**Assigned task:** Whenever a line below includes the word "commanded", copy that line.

*****

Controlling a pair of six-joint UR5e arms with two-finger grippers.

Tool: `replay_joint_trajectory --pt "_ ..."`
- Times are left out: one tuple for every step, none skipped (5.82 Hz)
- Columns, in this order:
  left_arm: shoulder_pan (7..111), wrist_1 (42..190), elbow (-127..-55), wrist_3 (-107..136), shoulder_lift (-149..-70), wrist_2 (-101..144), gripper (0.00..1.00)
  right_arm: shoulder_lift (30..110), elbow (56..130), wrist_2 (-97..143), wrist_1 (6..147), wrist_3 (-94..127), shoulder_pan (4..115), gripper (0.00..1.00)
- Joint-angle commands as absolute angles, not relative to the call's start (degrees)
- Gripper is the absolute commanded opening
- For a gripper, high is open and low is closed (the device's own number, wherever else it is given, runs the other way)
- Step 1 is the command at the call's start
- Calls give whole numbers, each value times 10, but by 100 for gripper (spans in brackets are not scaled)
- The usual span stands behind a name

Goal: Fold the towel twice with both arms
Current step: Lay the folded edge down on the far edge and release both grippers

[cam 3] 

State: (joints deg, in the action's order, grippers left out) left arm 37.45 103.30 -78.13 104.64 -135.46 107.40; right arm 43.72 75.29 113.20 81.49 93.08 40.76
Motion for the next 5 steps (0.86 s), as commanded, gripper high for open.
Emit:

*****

**Exercise result:**
- Gripper is the absolute commanded opening
Motion for the next 5 steps (0.86 s), as commanded, gripper high for open.

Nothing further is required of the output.